Time to tune in
Latin American companies turn up the volume on global growth
Insights and recommendations: Regulation
Consider opportunities arising from tax and regulatory challenges
For Latin American companies, going abroad, whether within Latin America or to a developed market, is likely to lead to significant regulatory and tax complexity. Within Latin America, this is likely to arise if the home country does not have a tax treaty with the target market.
Outside Latin America, the most common challenge is managing much higher levels of complexity, says Rafael Sayagues, Tax Leader at EY in Costa Rica. In the US, for instance, foreign companies must learn to navigate the local, regional, state and federal tax codes.
At the same time, it’s important to understand that not every jurisdiction is equal, Sayagues adds: some states are trying to encourage development of specific industries and may offer special tax incentives and grants to set up business there.

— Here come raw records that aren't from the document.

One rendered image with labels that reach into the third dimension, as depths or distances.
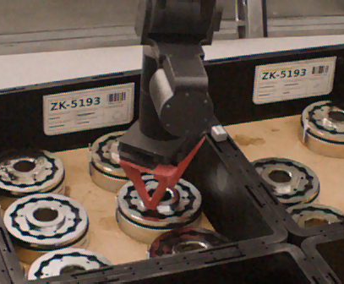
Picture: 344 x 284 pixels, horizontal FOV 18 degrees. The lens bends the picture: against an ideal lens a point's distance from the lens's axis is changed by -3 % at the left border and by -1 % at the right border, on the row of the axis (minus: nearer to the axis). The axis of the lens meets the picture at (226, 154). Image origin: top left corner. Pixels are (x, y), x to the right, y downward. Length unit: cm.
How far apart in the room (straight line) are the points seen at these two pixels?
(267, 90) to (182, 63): 40
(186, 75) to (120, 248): 26
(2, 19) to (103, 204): 245
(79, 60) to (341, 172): 67
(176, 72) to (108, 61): 85
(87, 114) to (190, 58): 32
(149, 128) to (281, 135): 33
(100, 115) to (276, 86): 26
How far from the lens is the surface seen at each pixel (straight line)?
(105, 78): 140
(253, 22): 219
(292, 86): 152
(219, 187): 126
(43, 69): 191
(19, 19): 373
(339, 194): 139
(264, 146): 146
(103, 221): 130
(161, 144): 120
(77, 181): 137
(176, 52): 113
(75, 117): 141
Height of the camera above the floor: 160
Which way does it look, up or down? 32 degrees down
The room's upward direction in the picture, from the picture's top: 5 degrees clockwise
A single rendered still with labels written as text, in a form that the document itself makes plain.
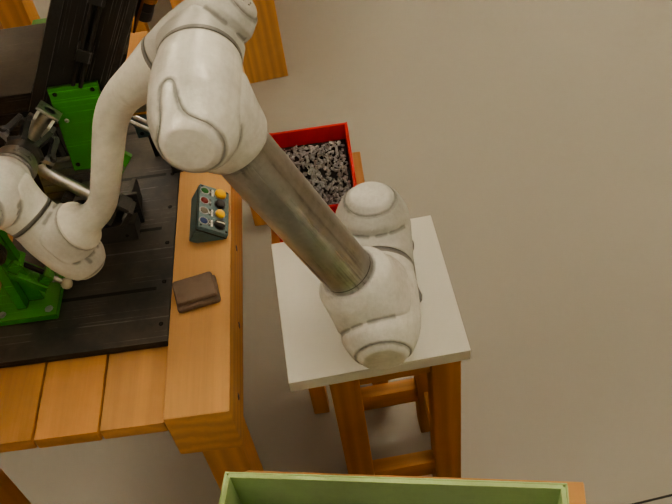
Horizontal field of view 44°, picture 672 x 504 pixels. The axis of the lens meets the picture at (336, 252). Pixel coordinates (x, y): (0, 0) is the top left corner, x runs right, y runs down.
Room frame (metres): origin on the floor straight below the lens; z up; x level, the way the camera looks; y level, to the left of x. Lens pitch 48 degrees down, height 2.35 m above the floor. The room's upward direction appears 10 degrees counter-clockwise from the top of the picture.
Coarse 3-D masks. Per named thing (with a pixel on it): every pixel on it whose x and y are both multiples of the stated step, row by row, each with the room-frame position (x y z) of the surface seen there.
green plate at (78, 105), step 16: (96, 80) 1.61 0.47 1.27; (64, 96) 1.60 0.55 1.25; (80, 96) 1.60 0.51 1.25; (96, 96) 1.60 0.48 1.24; (64, 112) 1.59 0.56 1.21; (80, 112) 1.59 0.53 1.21; (64, 128) 1.58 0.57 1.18; (80, 128) 1.58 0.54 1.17; (80, 144) 1.57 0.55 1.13; (80, 160) 1.56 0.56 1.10
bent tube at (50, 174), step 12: (36, 108) 1.56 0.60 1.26; (48, 108) 1.59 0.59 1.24; (36, 120) 1.56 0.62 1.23; (48, 120) 1.56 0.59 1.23; (36, 132) 1.55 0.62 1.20; (48, 168) 1.53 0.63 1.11; (48, 180) 1.52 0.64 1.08; (60, 180) 1.52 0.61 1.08; (72, 180) 1.52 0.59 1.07; (72, 192) 1.51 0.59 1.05; (84, 192) 1.50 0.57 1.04
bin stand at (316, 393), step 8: (360, 160) 1.73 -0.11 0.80; (360, 168) 1.69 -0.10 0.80; (360, 176) 1.66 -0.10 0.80; (272, 232) 1.51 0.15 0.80; (272, 240) 1.48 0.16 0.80; (376, 384) 1.43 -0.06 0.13; (312, 392) 1.44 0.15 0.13; (320, 392) 1.44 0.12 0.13; (312, 400) 1.44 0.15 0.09; (320, 400) 1.44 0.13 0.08; (328, 400) 1.47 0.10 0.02; (320, 408) 1.44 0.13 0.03; (328, 408) 1.44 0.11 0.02
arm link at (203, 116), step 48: (192, 48) 1.04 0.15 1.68; (192, 96) 0.94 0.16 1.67; (240, 96) 0.99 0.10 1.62; (192, 144) 0.91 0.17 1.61; (240, 144) 0.95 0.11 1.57; (240, 192) 0.98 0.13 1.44; (288, 192) 0.98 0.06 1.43; (288, 240) 0.97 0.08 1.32; (336, 240) 0.98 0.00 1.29; (336, 288) 0.97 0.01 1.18; (384, 288) 0.97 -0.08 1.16; (384, 336) 0.91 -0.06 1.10
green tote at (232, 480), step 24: (240, 480) 0.75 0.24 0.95; (264, 480) 0.74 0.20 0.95; (288, 480) 0.73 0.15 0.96; (312, 480) 0.72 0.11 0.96; (336, 480) 0.71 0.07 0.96; (360, 480) 0.70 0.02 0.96; (384, 480) 0.69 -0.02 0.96; (408, 480) 0.69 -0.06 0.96; (432, 480) 0.68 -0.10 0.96; (456, 480) 0.67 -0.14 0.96; (480, 480) 0.66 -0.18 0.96
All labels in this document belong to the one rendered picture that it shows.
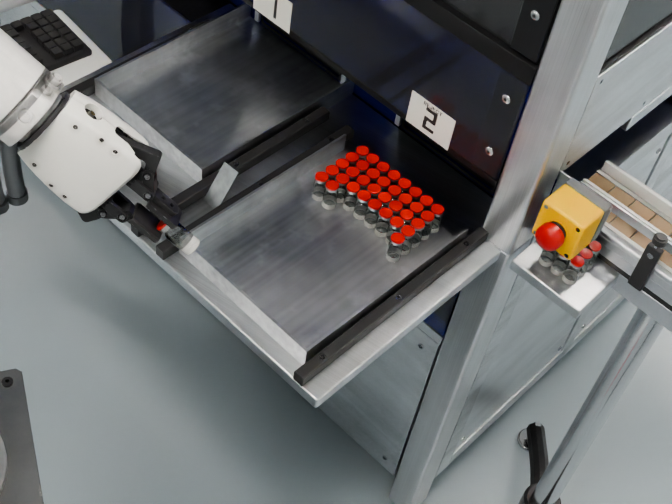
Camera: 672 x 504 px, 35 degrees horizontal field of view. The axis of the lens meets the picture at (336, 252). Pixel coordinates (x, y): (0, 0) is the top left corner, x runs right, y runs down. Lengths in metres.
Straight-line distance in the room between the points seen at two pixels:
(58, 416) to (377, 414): 0.72
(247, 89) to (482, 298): 0.52
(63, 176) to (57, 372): 1.41
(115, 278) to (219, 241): 1.10
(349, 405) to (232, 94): 0.76
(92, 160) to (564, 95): 0.63
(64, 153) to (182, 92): 0.70
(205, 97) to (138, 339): 0.90
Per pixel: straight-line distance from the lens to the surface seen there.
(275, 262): 1.55
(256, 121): 1.75
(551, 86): 1.42
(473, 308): 1.75
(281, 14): 1.74
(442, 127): 1.58
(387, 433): 2.19
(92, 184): 1.12
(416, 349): 1.93
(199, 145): 1.70
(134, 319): 2.57
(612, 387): 1.89
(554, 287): 1.62
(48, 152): 1.11
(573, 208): 1.52
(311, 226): 1.60
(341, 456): 2.39
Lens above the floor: 2.08
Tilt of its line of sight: 50 degrees down
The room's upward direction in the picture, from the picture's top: 11 degrees clockwise
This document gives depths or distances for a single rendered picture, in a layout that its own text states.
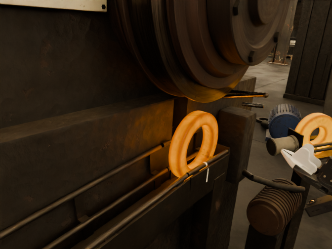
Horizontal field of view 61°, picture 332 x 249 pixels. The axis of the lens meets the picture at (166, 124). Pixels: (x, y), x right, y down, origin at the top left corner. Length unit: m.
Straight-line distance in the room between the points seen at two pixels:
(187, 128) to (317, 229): 1.36
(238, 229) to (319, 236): 0.44
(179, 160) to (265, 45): 0.32
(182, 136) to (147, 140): 0.08
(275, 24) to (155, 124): 0.35
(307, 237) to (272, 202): 0.84
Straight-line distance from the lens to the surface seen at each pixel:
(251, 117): 0.90
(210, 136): 0.78
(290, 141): 1.06
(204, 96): 0.64
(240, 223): 1.75
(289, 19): 9.54
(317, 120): 1.09
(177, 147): 0.66
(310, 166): 0.75
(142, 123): 0.64
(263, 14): 0.60
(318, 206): 0.79
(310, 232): 1.86
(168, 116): 0.71
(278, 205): 1.00
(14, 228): 0.54
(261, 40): 0.66
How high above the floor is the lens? 1.05
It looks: 20 degrees down
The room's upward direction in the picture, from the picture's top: 4 degrees clockwise
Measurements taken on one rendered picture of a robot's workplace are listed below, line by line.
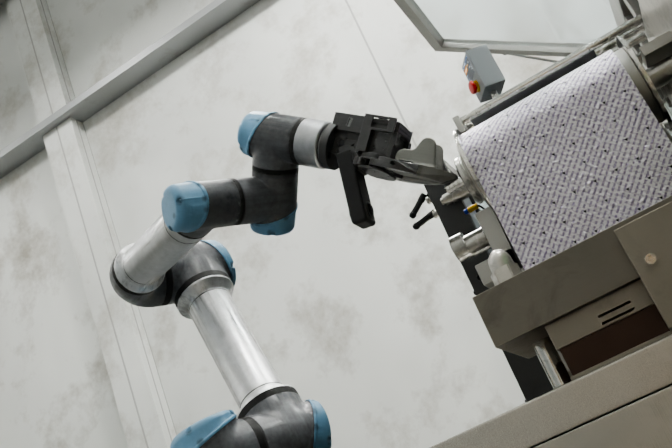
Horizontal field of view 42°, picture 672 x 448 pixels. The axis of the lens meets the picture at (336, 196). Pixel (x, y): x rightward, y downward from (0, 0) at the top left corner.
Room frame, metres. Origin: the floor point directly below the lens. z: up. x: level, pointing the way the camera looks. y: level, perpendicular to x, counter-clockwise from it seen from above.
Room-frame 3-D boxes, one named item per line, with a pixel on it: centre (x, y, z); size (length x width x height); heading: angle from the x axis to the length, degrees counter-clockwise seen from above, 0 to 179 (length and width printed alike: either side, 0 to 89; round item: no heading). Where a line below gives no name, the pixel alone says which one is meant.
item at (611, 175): (1.08, -0.30, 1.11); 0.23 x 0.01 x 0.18; 73
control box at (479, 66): (1.69, -0.39, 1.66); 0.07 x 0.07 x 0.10; 10
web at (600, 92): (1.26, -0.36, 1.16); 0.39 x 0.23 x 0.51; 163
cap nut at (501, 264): (0.96, -0.14, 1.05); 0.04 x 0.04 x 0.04
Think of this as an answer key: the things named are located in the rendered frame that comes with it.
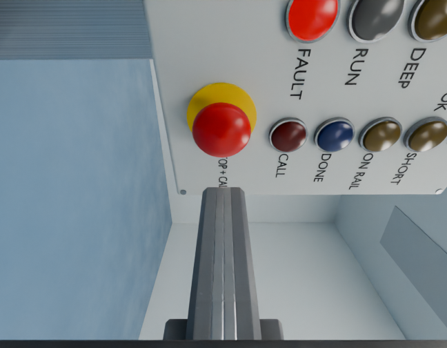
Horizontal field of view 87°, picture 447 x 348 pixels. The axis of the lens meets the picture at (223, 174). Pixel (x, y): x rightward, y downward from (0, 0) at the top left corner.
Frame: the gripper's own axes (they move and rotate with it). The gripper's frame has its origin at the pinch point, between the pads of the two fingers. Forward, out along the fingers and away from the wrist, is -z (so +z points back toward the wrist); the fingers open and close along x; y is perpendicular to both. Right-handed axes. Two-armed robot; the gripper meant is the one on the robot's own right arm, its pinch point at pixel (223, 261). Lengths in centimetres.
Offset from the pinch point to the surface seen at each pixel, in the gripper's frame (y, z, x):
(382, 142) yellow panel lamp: 1.9, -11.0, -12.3
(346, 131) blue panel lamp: 1.0, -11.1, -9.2
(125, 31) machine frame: -4.5, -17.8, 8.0
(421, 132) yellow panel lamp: 1.0, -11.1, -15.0
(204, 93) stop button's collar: -1.8, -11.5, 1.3
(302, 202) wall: 289, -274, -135
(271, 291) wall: 305, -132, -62
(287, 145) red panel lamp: 2.2, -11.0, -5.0
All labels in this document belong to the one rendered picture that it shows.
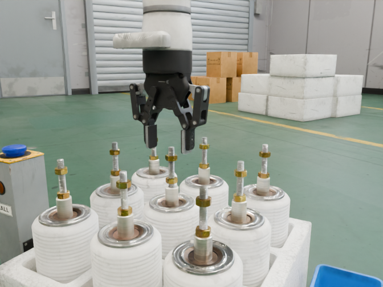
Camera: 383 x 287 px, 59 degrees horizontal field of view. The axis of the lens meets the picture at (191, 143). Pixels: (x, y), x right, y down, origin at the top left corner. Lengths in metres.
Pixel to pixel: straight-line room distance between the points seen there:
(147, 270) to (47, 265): 0.16
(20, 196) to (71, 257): 0.19
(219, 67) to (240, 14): 2.88
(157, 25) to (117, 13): 5.20
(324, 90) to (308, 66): 0.31
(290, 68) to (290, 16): 4.14
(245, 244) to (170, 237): 0.12
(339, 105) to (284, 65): 0.62
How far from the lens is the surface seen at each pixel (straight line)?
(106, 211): 0.61
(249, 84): 3.41
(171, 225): 0.54
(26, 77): 5.38
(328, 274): 0.71
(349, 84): 3.41
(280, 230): 0.62
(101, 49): 5.55
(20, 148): 0.68
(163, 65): 0.50
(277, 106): 3.12
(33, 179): 0.69
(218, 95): 4.12
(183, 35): 0.51
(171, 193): 0.56
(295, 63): 2.99
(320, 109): 3.13
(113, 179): 0.63
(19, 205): 0.69
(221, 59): 4.13
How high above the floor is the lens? 0.48
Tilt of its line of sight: 13 degrees down
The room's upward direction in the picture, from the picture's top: straight up

Furthermore, company executives and family shareholders also need to worry about their exposure to US operations, as it is relatively easy to accidentally become liable for US income taxes. A non-Latin global company with a strong grasp on the varying tax and regulatory rules of the developed world may have a lot to gain by partnering with a Latin company that is seeking to enter new mature markets.
The reverse holds true as well: while most non-Latin American companies consider it risky to tread in some of the countries, other Latin American companies have entered these markets and might be valuable partners.
Ernesto San Gil, Argentina Managing Partner at EY, notes that Argentina is “located in an up-and-coming neighborhood” – next to two of Latin America’s most dynamic markets: “It is clear, particularly as Argentina and Brazil are both members of the Mercosur common market, that some enterprising Argentine companies will profit directly and indirectly from that proximity. Indeed, they already do.”